TO DO >> Reproduce word for word, from the entries below, the line with "subject: black plastic piece", the line with "task: trace the outline of the pink ball", and every line between them, and nothing more.

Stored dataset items

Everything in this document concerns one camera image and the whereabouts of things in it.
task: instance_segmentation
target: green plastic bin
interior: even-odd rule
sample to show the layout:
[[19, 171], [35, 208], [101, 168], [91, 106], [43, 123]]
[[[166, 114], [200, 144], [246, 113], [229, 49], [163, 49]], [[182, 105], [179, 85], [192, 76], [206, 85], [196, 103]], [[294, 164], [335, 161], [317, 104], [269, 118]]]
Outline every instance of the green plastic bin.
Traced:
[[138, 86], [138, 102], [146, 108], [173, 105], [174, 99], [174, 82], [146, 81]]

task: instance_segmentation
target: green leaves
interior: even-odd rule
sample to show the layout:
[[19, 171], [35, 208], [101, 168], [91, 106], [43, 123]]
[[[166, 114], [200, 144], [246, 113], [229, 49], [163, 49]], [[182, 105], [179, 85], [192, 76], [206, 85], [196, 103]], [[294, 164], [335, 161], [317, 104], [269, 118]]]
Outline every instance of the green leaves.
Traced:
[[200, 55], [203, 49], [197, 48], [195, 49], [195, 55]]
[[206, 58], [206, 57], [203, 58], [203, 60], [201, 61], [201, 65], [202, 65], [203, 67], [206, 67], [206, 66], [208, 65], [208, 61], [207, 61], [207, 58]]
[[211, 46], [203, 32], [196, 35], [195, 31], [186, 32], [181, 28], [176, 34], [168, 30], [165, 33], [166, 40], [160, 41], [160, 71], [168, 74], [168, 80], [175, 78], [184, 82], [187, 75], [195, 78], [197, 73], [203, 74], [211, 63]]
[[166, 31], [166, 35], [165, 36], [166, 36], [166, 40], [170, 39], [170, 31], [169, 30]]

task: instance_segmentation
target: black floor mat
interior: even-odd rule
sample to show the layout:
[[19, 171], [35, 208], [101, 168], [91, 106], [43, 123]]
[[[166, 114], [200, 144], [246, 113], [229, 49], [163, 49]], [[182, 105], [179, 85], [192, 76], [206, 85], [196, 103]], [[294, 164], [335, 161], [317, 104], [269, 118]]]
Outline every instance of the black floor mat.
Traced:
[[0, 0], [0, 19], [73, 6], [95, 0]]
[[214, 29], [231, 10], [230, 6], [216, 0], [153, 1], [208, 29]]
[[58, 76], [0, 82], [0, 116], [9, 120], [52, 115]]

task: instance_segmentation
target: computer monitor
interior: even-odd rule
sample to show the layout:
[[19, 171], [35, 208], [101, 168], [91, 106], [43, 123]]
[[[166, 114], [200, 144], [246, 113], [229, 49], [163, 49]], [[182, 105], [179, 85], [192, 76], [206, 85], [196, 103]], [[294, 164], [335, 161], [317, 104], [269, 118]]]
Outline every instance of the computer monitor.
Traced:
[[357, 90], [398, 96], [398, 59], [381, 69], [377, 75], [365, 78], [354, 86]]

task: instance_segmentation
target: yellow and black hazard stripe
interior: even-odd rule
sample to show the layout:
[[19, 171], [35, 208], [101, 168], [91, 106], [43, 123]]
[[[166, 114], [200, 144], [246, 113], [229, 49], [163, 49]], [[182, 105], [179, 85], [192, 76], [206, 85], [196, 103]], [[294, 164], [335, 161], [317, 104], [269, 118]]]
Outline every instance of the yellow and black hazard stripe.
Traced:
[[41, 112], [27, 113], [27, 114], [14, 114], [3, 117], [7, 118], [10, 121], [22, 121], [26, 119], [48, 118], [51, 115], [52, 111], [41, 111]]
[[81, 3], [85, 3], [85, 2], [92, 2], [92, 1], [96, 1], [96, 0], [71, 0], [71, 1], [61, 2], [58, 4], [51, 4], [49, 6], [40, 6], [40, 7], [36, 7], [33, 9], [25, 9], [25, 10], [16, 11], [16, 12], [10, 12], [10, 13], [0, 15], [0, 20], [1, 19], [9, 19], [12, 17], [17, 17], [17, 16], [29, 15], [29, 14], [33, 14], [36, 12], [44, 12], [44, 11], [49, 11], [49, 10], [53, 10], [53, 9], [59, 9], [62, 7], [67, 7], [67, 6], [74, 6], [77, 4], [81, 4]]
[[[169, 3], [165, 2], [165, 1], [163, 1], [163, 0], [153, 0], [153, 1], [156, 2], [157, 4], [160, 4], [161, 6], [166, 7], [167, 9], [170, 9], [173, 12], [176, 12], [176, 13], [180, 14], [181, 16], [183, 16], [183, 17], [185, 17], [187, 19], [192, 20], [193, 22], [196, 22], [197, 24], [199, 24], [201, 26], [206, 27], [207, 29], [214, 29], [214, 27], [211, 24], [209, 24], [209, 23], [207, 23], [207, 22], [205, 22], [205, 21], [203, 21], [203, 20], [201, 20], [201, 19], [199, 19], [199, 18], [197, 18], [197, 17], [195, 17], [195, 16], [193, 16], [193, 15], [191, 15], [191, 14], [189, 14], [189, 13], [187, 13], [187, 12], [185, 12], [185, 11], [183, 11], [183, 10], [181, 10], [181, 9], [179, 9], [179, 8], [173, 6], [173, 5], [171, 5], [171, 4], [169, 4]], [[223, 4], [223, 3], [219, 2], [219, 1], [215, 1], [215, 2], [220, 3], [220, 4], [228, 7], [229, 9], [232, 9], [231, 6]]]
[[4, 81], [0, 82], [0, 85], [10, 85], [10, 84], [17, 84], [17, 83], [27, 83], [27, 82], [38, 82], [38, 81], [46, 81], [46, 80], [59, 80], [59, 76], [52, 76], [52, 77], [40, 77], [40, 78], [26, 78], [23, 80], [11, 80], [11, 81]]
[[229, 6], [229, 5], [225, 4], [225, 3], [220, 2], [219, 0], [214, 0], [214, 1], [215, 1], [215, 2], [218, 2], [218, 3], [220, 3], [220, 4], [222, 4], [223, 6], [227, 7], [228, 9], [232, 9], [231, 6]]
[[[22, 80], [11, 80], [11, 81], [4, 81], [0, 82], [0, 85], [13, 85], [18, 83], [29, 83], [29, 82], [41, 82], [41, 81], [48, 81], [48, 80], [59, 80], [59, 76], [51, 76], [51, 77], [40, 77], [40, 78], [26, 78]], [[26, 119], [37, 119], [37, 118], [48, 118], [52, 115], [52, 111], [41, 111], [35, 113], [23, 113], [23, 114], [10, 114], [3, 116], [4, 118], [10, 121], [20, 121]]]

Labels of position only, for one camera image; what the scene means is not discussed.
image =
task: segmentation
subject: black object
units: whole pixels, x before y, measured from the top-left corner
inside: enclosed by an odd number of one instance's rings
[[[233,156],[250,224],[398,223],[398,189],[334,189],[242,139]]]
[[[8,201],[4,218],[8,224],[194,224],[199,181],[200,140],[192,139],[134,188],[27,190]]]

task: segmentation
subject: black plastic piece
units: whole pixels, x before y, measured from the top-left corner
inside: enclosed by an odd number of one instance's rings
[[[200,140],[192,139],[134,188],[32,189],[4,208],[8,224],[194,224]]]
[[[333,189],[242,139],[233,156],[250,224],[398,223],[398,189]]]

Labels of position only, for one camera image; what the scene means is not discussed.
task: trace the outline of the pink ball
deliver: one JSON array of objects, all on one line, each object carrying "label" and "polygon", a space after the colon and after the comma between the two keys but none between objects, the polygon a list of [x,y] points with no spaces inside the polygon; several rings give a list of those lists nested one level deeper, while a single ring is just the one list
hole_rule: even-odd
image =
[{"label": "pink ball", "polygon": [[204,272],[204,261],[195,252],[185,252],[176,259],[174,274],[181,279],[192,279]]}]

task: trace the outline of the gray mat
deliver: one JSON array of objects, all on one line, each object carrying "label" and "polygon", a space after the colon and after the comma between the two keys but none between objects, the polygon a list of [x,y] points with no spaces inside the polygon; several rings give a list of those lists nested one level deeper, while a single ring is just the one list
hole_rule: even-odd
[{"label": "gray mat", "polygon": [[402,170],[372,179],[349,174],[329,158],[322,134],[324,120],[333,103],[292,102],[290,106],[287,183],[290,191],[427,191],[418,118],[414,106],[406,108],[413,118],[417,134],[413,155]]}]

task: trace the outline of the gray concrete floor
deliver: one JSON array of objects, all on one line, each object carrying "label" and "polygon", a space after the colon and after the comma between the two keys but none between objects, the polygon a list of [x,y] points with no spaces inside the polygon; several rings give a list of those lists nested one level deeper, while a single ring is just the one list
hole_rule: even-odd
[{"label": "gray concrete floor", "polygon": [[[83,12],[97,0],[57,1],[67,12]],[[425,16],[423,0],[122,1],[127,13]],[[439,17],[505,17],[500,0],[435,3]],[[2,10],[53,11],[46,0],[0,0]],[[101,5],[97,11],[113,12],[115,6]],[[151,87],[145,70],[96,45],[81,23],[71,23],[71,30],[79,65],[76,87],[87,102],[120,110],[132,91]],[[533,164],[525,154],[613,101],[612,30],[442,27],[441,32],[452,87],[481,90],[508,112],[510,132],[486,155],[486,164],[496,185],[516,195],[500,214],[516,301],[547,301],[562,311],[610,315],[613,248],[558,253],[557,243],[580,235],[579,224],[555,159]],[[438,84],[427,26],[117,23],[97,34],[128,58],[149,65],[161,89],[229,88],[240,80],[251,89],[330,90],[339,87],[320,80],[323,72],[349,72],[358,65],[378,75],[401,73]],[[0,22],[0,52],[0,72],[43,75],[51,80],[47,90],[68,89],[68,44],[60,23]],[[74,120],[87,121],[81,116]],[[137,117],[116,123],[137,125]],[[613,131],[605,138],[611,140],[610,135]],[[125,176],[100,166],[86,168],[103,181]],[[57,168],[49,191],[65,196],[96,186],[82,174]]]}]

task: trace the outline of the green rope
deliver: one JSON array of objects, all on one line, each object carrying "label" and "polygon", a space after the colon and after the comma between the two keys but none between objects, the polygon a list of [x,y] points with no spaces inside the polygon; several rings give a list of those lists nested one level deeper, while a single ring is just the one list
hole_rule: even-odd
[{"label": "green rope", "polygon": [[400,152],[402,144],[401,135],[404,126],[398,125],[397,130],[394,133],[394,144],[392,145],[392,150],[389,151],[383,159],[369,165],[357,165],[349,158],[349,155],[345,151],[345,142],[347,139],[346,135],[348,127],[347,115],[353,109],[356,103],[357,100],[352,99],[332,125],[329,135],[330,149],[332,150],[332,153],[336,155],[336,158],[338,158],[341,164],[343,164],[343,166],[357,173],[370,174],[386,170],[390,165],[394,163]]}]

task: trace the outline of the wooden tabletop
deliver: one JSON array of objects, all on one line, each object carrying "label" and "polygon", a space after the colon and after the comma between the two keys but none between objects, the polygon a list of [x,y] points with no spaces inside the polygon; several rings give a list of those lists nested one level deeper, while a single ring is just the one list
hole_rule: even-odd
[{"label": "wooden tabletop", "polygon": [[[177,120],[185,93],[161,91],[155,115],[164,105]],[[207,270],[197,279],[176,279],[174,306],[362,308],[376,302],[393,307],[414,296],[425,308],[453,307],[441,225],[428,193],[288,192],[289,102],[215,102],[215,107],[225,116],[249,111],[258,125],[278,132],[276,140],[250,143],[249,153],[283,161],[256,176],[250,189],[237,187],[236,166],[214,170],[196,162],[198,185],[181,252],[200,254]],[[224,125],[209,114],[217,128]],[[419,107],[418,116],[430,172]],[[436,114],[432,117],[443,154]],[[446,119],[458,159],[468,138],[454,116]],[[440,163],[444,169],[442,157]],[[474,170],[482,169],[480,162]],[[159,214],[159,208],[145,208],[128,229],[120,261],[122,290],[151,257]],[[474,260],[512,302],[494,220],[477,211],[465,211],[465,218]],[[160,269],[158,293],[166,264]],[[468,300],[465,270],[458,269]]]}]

RESPONSE >>
subject: black plastic piece
units: whole pixels, x before y, measured from the top-left corner
inside: enclosed by an odd number of one instance's rings
[[[200,140],[192,139],[134,188],[32,189],[4,208],[8,224],[194,224]]]
[[[333,189],[242,139],[233,156],[250,224],[398,223],[398,189]]]

Labels of position only, for one camera image; what the scene means is not discussed.
task: trace the outline of the pink ball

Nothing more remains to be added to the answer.